=== Section Start ===

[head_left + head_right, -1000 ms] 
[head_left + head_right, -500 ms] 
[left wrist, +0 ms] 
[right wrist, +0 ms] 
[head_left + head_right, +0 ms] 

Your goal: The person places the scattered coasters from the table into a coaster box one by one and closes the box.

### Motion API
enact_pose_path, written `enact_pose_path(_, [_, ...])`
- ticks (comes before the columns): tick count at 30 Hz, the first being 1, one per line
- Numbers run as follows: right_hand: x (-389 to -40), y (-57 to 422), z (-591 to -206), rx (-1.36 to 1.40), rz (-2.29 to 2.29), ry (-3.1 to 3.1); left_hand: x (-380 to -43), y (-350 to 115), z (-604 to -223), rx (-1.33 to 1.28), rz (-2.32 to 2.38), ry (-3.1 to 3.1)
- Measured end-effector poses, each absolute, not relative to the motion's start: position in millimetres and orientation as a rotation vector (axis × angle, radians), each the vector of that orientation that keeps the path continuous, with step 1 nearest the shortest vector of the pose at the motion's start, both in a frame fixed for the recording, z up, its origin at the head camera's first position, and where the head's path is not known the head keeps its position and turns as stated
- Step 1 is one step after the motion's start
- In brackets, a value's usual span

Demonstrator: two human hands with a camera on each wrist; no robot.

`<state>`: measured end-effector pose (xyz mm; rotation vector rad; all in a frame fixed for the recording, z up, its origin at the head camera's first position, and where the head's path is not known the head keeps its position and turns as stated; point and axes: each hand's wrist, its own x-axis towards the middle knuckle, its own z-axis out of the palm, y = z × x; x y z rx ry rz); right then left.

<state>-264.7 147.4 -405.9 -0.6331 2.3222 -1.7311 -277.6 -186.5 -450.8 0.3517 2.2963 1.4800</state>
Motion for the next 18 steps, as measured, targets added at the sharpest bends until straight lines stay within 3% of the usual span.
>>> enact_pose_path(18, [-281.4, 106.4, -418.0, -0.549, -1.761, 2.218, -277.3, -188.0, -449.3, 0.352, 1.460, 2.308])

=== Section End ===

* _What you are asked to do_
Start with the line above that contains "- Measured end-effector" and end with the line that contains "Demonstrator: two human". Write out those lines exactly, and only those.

* _Solution to this exercise_
- Measured end-effector poses, each absolute, not relative to the motion's start: position in millimetres and orientation as a rotation vector (axis × angle, radians), each the vector of that orientation that keeps the path continuous, with step 1 nearest the shortest vector of the pose at the motion's start, both in a frame fixed for the recording, z up, its origin at the head camera's first position, and where the head's path is not known the head keeps its position and turns as stated
- Step 1 is one step after the motion's start
- In brackets, a value's usual span

Demonstrator: two human hands with a camera on each wrist; no robot.

What the exercise required is now complete.